Calculated from mass of CO2 = monthly electricity bill/price per kWh * CO2 conversion (depends on how electricity was generated) * 12 months
Electricity CO2 emissions conversion is 1.37 pounds per MWh for the USA and 0.61 for California. Average US electricity use is 4400 MWh per person. (EPA 2007)
Source: US EPA

Natural gas
Pounds carbon per year (nat gas) = monthly gas bill /13.83*120.61*12
Emissions = (average monthly gas bill / price per thousand cubic feet) natural gas emission factor * months in a year. Price per thousand cubic feet = $13.83, emission factor (natural gas/thousand cubic feet) = 120.61, months in a year = 12.
Source: US EPA

Pounds carbon per year (oil) = (average monthly fuel oil bill / price per gallon)* fuel oil emission factor * months in a year. Price per gallon = $2.37, emission factor (fuel oil/gallon) = 22.28, months in a year = 12
Source: US EPA

2. Waste Assumptions:
Average American emits 2.1 ton CO2eq/year by throwing away trash.
Recycling can reduce waste by up to 42%
Composting can reduce waste by up to 24%
Source: Nature Conservancy CO2 Calculator

3. Food
Average American consumes 4.1 ton CO2eq/year of food.
Vegan and vegetarian diets emit 72% and 42% less than the typical American diet, respectively. A heavy meat diet emits 24% more than the average.
Re. organic food responses, "Most of the time" reduces your emissions by 29%, "Sometimes" reduces emissions by 15%, and "Never or rarely" is the average emissions
Source: Nature Conservancy CO2 Calculator

4. Vehicular travel
Emissions = (number of miles driven per week * weeks in a year) / average household fuel efficiency * pounds of CO2 emitted per gallon * emissions of greenhouse gases other than CO2. Pounds of CO2 emitted per gallon = 19.4, emissions of greenhouse gases other than CO2 = 100/95. We also include adjustments for the number of people traveling in the car and separate the freeway and around town driving as per their respective fuel usages (miles per gallon) accessed from <>
Source: US EPA

5. Airline travel
Emissions based on distance traveled (assumed to be 1000 miles for each short haul leg, 3000 miles for medium haul and 8000 miles for long haul).
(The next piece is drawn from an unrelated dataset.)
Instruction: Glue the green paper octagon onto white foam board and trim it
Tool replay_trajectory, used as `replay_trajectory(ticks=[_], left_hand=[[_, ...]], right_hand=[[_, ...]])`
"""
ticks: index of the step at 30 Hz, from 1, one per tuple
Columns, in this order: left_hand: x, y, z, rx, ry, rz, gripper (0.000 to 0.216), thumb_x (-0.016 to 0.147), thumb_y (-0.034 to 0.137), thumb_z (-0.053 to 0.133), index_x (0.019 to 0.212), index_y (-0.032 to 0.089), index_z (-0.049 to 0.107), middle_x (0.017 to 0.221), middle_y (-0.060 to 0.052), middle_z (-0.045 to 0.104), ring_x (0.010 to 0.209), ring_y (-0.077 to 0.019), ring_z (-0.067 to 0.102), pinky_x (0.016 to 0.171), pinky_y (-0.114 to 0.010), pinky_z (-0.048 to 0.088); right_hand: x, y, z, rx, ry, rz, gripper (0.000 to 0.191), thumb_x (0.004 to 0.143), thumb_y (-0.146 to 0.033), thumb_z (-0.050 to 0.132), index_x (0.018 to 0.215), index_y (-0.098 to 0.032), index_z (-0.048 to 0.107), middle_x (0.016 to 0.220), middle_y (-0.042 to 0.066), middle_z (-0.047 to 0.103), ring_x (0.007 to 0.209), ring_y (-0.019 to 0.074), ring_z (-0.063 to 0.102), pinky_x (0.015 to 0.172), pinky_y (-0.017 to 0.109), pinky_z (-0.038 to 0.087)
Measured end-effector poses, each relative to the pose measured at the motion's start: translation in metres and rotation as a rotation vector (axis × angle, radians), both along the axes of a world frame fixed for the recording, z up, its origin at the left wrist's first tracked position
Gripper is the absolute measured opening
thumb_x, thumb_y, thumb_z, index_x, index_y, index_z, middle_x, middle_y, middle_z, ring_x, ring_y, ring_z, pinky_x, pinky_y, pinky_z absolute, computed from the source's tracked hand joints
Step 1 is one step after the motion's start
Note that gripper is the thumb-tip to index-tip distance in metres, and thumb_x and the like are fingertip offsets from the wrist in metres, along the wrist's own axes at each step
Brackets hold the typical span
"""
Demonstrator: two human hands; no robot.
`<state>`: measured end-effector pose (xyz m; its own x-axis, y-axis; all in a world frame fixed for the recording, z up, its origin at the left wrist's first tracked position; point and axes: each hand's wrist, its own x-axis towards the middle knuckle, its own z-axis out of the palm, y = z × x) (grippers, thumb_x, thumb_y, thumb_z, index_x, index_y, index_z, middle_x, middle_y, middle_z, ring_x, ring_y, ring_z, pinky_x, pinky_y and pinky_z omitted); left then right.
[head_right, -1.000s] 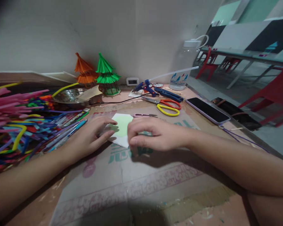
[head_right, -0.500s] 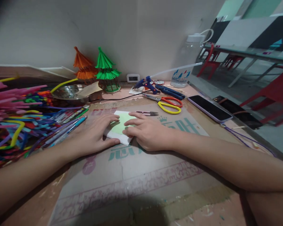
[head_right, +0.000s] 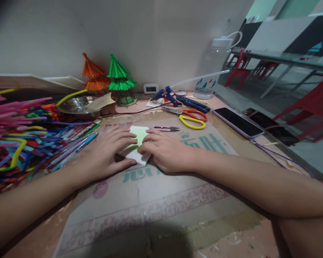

The average weight CO2 equivalent emitted per mile per passenger is 0.59, 0.40 and 0.42 lbs for short medium and long haul flights respectively (assuming plane is full). Note, radiative warming effect of airline emissions including ozone production, water vapor and contrails is about 2.7 times greater than just the CO2 emissions alone. Hence we use a CO2 equivalent here.
Sort haul flights have higher emissions due to the large emissions during the landing/take off Cycle, while longer haul flights have slightly higher emissions than medium haul flights due to the additional weight of fuel required for the longer journey.
Note premium economy = 1.3 times this amount, business = 2.1 times, first class = 3.4 times
Note, these approximations are based on industry averages. The actual amount of fuel burned per passenger per mile depends on the type of plane, the number of people flying, the weight of the cargo and the configuration of seating.